* [YOUR TASK]
Retrieve all lines below that have the string "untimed".

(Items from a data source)
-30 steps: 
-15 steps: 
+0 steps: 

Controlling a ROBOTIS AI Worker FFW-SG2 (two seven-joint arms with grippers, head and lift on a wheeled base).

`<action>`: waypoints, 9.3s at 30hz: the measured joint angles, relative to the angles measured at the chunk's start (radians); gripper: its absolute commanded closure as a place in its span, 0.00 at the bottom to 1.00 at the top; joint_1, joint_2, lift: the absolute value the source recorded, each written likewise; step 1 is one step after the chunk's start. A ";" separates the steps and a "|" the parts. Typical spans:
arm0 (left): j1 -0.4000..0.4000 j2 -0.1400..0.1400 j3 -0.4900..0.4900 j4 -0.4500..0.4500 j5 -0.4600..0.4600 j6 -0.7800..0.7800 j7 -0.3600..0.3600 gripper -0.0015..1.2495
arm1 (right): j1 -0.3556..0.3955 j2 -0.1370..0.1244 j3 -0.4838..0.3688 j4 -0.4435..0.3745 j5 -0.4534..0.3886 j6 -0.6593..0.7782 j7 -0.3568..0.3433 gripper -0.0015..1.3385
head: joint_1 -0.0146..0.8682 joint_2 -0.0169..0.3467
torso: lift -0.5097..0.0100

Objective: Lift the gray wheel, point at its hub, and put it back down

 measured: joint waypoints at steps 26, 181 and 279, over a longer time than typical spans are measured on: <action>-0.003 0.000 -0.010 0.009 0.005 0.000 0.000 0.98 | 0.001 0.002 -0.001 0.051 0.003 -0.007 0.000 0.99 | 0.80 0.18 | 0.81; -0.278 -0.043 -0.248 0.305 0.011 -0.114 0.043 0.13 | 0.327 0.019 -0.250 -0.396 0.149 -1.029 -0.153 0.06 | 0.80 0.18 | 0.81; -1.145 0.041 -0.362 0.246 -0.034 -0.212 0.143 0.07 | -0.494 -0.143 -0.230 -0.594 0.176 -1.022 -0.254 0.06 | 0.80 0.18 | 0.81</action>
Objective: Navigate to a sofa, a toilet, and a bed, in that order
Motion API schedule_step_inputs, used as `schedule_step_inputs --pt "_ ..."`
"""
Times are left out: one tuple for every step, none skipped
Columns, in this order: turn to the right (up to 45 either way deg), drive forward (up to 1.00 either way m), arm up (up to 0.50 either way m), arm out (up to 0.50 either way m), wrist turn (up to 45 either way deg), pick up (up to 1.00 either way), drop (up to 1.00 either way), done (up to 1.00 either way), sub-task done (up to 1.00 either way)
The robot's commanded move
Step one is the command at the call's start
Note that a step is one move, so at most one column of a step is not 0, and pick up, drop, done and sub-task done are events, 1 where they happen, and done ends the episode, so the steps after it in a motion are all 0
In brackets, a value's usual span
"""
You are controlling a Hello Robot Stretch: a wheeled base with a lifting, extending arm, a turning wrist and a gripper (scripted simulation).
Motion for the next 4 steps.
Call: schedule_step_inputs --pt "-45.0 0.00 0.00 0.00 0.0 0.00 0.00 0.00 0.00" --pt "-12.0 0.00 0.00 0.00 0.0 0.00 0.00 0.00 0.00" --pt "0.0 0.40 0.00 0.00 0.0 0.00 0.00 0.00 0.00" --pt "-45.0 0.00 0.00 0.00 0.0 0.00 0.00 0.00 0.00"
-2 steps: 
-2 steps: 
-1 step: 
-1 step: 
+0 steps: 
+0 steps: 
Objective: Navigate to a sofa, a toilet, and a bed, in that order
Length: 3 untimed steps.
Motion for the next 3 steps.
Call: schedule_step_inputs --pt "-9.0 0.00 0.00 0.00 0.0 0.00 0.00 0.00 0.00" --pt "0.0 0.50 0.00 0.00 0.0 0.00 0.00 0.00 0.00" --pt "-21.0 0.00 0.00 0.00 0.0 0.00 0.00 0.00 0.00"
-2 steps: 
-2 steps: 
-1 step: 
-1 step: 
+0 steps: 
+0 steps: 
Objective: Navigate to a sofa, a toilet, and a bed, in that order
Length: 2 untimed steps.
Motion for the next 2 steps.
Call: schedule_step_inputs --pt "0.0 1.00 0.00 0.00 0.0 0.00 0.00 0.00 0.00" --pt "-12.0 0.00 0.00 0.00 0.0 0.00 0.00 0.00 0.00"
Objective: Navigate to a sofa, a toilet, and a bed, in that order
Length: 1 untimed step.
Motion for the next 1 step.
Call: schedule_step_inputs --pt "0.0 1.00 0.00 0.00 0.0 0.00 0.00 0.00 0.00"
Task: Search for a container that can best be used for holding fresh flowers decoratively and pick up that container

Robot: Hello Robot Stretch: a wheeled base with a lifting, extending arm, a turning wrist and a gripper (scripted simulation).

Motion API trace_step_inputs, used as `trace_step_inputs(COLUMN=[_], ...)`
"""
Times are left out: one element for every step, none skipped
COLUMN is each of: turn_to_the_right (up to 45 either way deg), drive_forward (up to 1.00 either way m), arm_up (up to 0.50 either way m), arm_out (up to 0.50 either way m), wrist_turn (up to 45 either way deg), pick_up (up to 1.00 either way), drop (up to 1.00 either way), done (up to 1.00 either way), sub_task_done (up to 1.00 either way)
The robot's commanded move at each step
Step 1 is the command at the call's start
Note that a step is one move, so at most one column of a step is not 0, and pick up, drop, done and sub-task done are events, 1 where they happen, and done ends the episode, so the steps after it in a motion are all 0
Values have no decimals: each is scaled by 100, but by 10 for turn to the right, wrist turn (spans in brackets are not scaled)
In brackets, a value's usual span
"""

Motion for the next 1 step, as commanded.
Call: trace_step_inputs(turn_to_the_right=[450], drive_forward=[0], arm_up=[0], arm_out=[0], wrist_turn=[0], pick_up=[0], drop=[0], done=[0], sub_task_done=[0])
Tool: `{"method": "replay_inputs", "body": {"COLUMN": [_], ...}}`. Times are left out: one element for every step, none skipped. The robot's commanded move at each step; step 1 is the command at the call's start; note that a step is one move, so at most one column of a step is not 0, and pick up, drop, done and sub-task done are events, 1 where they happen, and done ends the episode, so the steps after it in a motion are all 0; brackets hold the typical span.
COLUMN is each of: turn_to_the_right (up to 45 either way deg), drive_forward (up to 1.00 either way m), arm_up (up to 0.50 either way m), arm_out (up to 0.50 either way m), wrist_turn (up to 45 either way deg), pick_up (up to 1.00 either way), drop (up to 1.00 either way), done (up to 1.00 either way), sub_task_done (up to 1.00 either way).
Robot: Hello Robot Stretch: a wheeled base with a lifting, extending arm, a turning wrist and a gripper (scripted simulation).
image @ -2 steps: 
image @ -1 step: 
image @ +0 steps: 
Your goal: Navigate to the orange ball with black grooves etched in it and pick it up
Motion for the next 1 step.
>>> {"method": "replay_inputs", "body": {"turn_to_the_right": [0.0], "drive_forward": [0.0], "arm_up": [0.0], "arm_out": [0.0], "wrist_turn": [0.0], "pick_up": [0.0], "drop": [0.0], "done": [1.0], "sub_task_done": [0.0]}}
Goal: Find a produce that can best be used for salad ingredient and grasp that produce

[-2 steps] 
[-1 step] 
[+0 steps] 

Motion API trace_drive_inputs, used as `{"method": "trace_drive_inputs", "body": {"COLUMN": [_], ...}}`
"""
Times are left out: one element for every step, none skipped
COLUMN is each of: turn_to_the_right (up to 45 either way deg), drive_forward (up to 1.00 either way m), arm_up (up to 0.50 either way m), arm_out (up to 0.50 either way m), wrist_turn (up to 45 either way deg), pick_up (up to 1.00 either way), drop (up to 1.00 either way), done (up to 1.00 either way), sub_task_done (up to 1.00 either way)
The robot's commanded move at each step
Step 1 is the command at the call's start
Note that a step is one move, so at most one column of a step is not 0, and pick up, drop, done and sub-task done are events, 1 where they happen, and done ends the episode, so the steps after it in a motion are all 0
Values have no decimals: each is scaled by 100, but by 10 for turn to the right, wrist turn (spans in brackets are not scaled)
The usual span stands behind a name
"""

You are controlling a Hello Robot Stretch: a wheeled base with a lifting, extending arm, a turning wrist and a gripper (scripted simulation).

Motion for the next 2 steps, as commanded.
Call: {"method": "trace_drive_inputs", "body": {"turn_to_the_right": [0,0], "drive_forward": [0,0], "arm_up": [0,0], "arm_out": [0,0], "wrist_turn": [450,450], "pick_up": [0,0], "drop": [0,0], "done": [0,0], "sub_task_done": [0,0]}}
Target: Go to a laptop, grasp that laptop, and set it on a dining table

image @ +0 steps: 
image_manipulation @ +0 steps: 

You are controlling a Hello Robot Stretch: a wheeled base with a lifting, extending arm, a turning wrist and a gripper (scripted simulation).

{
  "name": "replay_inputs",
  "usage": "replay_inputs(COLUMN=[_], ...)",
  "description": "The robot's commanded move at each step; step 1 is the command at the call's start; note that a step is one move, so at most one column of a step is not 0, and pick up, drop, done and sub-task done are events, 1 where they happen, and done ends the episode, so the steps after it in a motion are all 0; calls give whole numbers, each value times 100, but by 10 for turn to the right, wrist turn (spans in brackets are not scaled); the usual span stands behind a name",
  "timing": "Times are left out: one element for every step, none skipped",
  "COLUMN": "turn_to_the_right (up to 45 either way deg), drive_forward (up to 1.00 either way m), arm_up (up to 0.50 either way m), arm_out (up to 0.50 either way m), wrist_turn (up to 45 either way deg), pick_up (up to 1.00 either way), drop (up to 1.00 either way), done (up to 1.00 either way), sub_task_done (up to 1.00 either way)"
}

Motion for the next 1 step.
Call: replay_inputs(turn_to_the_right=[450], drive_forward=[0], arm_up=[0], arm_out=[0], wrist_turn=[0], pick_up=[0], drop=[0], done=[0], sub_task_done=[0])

* [THE COMPLETED TASK]
Length: 3 untimed steps.
Length: 2 untimed steps.
Length: 1 untimed step.

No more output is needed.